The cage door that locked itself and the noises I heard in the darkness.
That bumblebee toy in the crib that appeared to move on its own.
How did Catherine and her cronies pull that off?
A removable panel in the cage? A hidden entrance?
And how did they rig the latch on the cage door to lock itself?
I have no answer to any of those questions and maybe I never will, but it doesn’t matter, because somehow, someway, it was them, pushing my buttons.
“After all this time, I still can’t believe we were so totally duped,” Sam says, breaking my train of thought.
“Me more than you.”
“Nah. I fell for Kalina’s bull about the Wainwright Building. I should have seen what was going on.”
“It wasn’t bull,” I tell him, because she really did own it.
Or at least, she was CEO of the shell company that did.
But the truth is more complex, because Catherine’s family didn’t just own the Glendale; they also owned several other buildings in Boston through a holding company, thanks to her great-grandfather’s real estate dealings.
One of those was the Wainwright, the renovation of which really has been mired in red tape for at least a decade.
All she had to do was create a nested shell company for that building and install Kalina as its head, and voilà.
It would look like Kalina, not Catherine, owned the Wainwright.
It was the perfect trap for Sam, given his occupation. And it worked.
Sam grins. “Well, it doesn’t matter, because when this lawsuit is settled, it might be us who owns the Wainwright. Then I can really get to work on making all that red tape go away, and you’ll have your pick of apartments.”
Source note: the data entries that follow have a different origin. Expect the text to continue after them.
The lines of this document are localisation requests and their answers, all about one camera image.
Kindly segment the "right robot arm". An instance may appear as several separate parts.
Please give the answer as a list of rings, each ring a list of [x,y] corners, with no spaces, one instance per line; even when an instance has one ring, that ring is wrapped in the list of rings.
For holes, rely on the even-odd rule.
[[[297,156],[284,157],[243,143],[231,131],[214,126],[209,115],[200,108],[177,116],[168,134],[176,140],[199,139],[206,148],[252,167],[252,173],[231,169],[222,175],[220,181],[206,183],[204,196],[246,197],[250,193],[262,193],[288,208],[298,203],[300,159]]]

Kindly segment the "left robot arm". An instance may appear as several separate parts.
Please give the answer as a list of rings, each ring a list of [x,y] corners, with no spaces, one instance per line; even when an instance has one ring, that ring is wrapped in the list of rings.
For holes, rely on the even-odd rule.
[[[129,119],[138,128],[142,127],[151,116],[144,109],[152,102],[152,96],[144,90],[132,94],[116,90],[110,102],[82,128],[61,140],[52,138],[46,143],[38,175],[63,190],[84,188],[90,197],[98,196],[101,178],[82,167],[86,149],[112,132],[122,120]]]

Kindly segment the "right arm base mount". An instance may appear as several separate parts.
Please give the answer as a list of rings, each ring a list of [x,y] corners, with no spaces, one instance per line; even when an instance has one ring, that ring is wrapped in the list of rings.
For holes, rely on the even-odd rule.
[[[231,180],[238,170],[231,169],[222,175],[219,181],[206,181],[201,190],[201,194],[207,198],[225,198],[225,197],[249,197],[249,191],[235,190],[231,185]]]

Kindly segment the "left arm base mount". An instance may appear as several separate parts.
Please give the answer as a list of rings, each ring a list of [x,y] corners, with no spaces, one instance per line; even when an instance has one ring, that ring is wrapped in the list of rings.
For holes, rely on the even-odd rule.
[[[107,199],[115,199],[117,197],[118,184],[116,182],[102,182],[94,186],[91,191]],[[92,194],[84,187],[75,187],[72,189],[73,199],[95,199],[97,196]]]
I almost choke on my milk. “Absolutely not.” We’re in a good place right now.
Our relationship is stronger than ever, and I intend to keep it that way.
We even got married a few weeks after I was released from the hospital—just a small ceremony with close family and friends.
Living in the Wainwright would do nothing but stir up bad memories, when we should be looking toward our future. “That’s a hard pass.”
“Are you sure?” Sam is still grinning. “Just think of the views.”
“I’m more than sure,” I say, looking out over the Boston skyline as the last golden rays of sun peek between the buildings. Because I like the view from here just fine, and right now, there’s nowhere else I’d rather be.